A system that combines the features of both firewalls and IDS/IPS is commonly referred to as a _______.
- DMZ (Demilitarized Zone)
- NAT (Network Address Translation)
- SIEM (Security Information and Event Management)
- UTM (Unified Threat Management)
A UTM (Unified Threat Management) system combines the functionalities of both firewalls and IDS/IPS, providing comprehensive security.
What is the primary purpose of a software patch?
- Add new features
- Enhance user interface
- Fix software vulnerabilities
- Improve system performance
The primary purpose of a software patch is to fix software vulnerabilities. Software vulnerabilities can be exploited by malicious actors to compromise a system's security. Patches are essential for maintaining a secure and stable software environment.
Which VPN protocol operates at Layer 2 of the OSI model and is often used for remote access?
- IPsec
- L2TP
- OpenVPN
- PPTP
The VPN protocol that operates at Layer 2 of the OSI model is "L2TP" (Layer 2 Tunneling Protocol), which is commonly used for remote access VPN connections.
GDPR introduces the role of a _______ to ensure compliance within organizations.
- Compliance Officer
- Data Officer
- Data Privacy Officer
- Data Protection Officer
GDPR (General Data Protection Regulation) introduces the role of a Data Protection Officer (DPO) to ensure compliance within organizations. The DPO is responsible for monitoring data protection activities, advising on data protection obligations, and serving as a contact point for data protection authorities.

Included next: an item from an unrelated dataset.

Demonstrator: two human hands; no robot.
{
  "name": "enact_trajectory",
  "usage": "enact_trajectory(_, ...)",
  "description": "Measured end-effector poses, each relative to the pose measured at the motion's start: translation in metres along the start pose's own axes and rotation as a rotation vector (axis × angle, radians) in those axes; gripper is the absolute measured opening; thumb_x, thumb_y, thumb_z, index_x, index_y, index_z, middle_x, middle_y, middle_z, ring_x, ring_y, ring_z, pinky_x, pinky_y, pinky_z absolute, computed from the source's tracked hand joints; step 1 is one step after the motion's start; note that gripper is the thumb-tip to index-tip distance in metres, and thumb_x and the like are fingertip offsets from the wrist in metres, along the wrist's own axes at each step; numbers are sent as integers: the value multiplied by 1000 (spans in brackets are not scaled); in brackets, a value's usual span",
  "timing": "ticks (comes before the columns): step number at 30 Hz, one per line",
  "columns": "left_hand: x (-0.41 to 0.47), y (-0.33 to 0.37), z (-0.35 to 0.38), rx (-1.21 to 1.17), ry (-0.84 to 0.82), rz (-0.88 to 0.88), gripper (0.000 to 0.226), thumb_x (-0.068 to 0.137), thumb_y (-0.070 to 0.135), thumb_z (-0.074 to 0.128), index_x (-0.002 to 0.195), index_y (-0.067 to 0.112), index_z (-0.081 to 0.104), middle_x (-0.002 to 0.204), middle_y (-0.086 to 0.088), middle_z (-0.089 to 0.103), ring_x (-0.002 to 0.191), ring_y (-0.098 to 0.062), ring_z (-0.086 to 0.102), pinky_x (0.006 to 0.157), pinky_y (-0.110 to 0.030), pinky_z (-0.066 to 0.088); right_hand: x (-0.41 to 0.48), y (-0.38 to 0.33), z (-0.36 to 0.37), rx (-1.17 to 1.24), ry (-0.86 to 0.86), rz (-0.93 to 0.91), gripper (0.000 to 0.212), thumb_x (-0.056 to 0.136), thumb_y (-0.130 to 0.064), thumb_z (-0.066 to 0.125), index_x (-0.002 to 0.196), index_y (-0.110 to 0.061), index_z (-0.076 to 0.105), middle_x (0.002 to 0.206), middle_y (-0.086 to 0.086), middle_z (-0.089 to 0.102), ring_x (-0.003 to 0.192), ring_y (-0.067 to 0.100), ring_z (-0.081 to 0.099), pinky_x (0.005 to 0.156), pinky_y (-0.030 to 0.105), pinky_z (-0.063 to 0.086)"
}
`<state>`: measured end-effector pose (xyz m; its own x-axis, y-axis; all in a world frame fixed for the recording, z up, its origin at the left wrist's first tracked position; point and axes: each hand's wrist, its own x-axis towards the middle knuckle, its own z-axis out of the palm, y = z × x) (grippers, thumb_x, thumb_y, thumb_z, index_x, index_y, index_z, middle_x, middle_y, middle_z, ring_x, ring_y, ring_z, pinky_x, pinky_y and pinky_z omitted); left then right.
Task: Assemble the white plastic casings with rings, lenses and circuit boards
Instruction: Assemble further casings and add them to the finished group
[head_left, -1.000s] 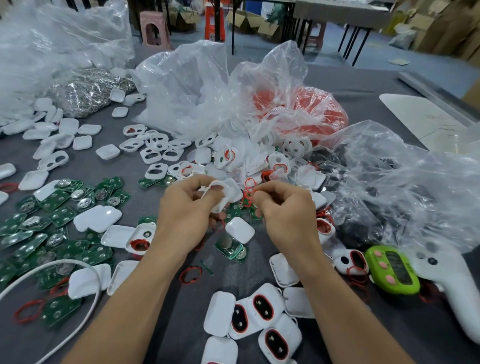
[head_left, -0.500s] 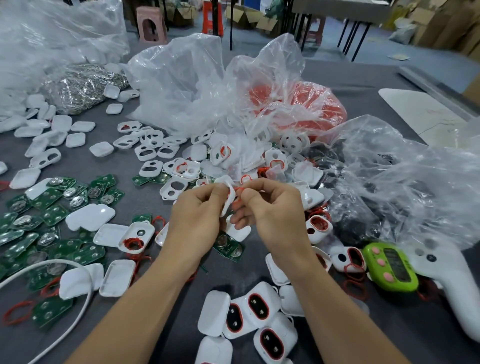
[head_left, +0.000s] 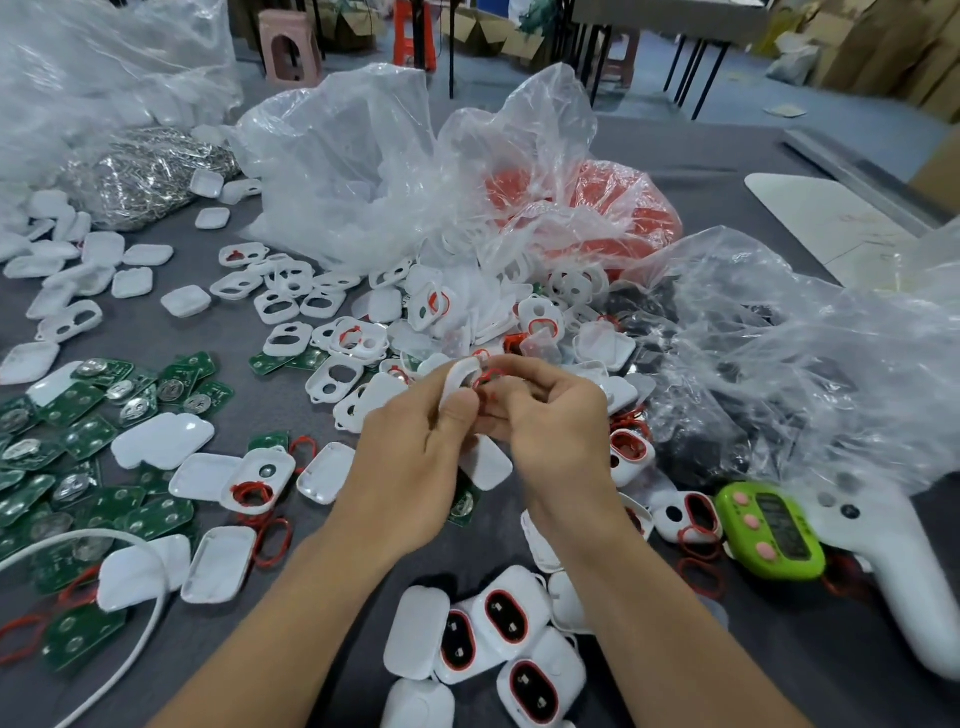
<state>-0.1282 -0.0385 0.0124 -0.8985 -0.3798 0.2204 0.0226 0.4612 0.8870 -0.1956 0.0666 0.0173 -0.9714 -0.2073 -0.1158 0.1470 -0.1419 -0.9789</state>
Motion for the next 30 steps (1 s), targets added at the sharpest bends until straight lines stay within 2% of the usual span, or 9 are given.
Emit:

After implementing a strict CSP on a website, a developer notices that some of the third-party widgets are not functioning. Which of the following is the most likely reason?
- The widgets are not properly configured
- The widgets lack a Content Security Policy
- The widgets need browser extensions to function
- The widgets violate the Same-Origin Policy
The most likely reason for the third-party widgets not functioning after implementing a strict CSP (Content Security Policy) is that the widgets violate the Same-Origin Policy. CSP restricts the sources from which content can be loaded on a web page, and if the widgets come from a different origin, they may be blocked.